5. A disturbingly large number of people in this country believe George W. Bush is competent, and a similarly large group believe dinosaur bones were buried by God to test their faith. Thankfully, the two groups overlap almost perfectly.
6. The revolution will be televised after all, but it will be pay-per-view... with commercials.
7. Ultimately, you will die alone, unless you are being hacked to pieces by an angry mob.
8. The bad news: Your children will always be ungrateful. The good news: They will die young.
9. Everyone is pretending to like you, even those people who actually like you.
10. All your dreams will be killed by all your nightmares.
11. You actually have a lot more to fear than fear itself.
Ummm... Brendon, I hate to be the one to say this, but have you ever considered you might be a tiny bit obsessed with dinosaurs?
Actually, those may be the only mentions of dinosaurs in the 420+ posts on this blog.

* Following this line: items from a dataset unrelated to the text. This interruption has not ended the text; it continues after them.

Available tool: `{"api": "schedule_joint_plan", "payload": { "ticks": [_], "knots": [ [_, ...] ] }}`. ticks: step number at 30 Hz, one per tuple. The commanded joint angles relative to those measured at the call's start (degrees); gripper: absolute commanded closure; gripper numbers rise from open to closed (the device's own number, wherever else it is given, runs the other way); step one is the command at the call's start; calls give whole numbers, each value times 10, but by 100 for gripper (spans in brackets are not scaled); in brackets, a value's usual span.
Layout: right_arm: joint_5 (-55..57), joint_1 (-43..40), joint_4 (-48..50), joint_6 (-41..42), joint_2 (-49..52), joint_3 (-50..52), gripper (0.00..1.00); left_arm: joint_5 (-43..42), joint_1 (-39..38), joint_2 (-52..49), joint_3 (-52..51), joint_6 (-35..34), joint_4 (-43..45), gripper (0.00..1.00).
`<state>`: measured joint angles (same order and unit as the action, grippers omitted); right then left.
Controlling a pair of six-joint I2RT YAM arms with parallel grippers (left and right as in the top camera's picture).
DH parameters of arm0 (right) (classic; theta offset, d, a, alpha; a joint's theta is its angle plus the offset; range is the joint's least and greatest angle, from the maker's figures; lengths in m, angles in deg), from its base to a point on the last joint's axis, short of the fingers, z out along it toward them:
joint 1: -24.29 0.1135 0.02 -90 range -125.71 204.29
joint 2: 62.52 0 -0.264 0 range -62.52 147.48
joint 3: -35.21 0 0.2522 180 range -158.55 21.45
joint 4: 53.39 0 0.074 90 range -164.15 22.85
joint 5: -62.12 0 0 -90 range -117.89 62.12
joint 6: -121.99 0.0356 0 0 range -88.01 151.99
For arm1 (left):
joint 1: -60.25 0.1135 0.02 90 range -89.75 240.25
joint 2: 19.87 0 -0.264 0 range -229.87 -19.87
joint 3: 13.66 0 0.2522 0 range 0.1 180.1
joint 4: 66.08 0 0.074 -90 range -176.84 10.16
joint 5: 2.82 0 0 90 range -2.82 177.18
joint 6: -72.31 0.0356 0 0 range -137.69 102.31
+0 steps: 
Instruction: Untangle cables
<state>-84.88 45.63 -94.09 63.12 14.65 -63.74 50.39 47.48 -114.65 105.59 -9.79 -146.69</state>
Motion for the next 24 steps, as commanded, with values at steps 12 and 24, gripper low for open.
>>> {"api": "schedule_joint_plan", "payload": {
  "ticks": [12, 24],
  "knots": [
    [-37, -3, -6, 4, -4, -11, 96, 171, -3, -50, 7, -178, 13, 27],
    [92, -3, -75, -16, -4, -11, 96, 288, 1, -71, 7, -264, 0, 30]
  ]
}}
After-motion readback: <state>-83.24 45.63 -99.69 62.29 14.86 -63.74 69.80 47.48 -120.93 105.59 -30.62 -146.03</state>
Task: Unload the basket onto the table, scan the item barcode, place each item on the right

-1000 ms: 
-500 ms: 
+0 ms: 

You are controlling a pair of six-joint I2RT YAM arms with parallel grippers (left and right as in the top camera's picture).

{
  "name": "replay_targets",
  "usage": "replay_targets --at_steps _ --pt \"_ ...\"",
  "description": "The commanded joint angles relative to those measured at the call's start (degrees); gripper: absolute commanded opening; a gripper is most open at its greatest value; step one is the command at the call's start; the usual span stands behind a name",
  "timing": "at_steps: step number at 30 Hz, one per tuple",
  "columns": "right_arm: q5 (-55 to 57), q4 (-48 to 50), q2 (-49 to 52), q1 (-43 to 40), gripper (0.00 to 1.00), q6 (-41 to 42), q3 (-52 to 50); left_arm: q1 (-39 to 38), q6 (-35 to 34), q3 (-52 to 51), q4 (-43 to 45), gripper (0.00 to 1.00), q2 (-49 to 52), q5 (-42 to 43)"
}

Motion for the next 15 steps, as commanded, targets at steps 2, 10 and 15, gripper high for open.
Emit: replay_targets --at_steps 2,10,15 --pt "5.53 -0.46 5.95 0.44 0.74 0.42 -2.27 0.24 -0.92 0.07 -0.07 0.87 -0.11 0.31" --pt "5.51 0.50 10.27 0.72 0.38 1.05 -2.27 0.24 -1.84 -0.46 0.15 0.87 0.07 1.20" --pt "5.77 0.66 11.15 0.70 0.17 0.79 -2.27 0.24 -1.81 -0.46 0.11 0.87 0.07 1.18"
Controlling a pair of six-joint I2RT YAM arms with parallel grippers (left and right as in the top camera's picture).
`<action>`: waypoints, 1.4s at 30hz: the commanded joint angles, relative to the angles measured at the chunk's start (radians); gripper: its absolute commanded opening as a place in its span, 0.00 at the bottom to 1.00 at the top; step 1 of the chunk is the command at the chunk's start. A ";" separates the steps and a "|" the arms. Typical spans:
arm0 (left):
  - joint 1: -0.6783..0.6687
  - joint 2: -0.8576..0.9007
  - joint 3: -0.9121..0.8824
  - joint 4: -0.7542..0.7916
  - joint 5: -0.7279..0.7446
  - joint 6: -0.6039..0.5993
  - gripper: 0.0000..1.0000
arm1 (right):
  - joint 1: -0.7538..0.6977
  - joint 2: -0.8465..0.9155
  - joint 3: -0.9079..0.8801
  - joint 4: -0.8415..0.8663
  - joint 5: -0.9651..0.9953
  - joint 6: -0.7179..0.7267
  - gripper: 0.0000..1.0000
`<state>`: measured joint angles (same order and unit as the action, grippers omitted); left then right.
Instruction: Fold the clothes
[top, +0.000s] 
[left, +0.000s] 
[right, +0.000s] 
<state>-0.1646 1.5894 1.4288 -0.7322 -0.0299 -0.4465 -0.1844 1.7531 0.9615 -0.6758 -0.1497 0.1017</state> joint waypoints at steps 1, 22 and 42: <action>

I swear; I just thought about them for a day (or so)...
What are you talking about, Jessica? Brenden is clearly obsessed with axe-wielding clowns! His loyalties will never be divided.
Oops, sorry I spelled your name wrong, BrendOOOOOOOOOOOOOn. Please don't send one of your axe-wielding clowns after me. It was truly an accident.
Um, what are you people talking about, You can never, ever be a tad too obsessed with dinosaurs.
also, there is a velociraptor behind you. He is hungry.
At least he hasn't mentioned the dreadful clownosaurus. I hate that thing.